Member of the National Assembly for Hérault's 8th constituency
- Incumbent
- Assumed office 22 June 2022
- Preceded by: Nicolas Démoulin

Personal details
- Born: 21 May 1991 (age 35) Béziers, France
- Party: La France Insoumise
- Other political affiliations: Left Party

= Sylvain Carrière =

French politician (born 1991)

Sylvain Carrière (/fr/; born 21 May 1991) is a French politician of La France Insoumise (LFI) who has represented Hérault's 8th constituency in the National Assembly since 2022.

==Biography==
Sylvain Carrière was born in 1991 in Béziers, Hérault. He lived as a child in Montagnac, then attended Jean-Moulin High School in Pézenas, where he obtained his high-school diploma in economics and social sciences. He went on to study for a technical and commercial agricultural diploma in Rodilhan, Gard, which he obtained in 2011.

From 2011 to 2015, he worked as a sales consultant at gardening company Jardiland. Between 2015 and 2022, he worked as a sales assistant in a pet shop in Saint-Jean-de-Védas.

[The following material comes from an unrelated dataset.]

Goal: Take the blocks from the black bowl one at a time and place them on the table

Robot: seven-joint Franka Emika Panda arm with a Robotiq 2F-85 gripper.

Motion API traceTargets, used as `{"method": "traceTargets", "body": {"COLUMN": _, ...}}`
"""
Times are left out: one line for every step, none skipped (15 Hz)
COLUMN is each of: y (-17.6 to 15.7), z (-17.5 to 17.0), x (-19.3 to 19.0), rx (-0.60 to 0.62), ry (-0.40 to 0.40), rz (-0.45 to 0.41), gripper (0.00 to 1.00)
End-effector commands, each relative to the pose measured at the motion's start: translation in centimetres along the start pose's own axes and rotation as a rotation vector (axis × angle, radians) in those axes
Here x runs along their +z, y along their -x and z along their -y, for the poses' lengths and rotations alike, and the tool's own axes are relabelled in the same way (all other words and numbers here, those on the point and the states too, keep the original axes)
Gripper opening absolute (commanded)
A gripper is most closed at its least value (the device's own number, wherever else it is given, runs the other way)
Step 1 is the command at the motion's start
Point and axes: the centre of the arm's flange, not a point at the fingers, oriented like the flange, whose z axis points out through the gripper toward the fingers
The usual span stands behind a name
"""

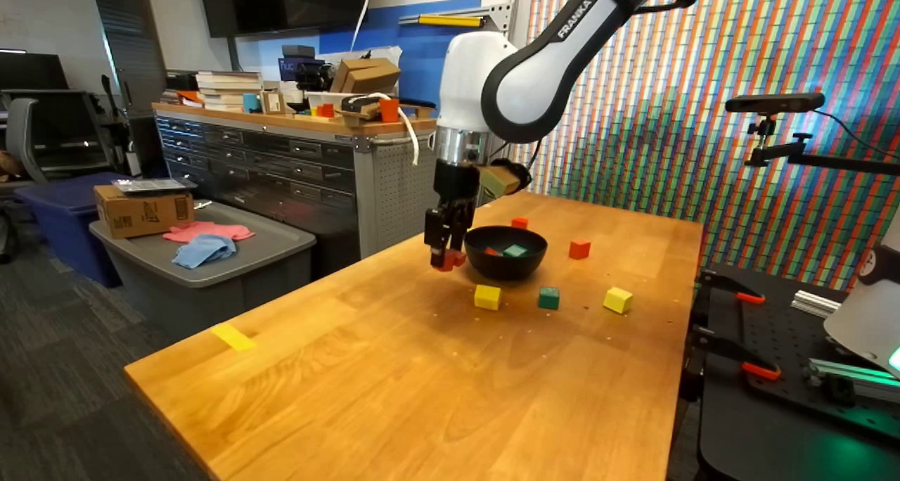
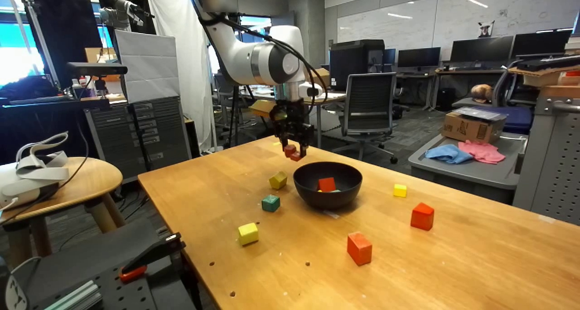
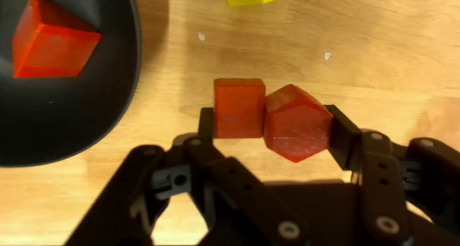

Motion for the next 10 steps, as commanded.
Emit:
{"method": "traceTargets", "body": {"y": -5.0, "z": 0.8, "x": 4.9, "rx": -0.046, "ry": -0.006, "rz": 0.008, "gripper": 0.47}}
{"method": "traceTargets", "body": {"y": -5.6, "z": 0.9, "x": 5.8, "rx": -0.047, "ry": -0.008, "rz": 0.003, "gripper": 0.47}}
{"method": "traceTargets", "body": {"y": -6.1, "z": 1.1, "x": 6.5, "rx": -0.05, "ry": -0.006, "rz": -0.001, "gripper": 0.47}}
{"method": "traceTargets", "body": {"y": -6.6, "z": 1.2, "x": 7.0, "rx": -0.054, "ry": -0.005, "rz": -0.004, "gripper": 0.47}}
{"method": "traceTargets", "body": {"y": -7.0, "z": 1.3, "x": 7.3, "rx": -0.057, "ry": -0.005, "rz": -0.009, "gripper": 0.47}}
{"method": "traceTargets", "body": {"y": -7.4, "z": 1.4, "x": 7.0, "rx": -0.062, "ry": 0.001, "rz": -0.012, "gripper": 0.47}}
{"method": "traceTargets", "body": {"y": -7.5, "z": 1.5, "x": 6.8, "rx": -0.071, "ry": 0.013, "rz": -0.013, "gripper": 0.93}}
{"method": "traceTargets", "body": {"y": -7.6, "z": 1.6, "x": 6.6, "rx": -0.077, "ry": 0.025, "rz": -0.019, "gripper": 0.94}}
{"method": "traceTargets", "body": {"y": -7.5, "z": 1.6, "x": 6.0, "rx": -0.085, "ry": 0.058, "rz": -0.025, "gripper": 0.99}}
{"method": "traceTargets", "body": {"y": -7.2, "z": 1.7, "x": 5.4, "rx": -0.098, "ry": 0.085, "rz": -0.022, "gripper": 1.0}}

In the 2022 legislative election, after incumbent deputy Nicolas Démoulin of La République En Marche! declined to seek a second term, Carrière was elected to the National Assembly in the 8th constituency of Hérault for La France Insoumise with 50.5% of the second-round vote against the National Rally candidate. In 2024, he was reelected after placing second in the first round, with 50.3% of the second-round vote in a re-match.

In the National Assembly, he sits on the Committee on Sustainable Development, Spatial and Regional Planning.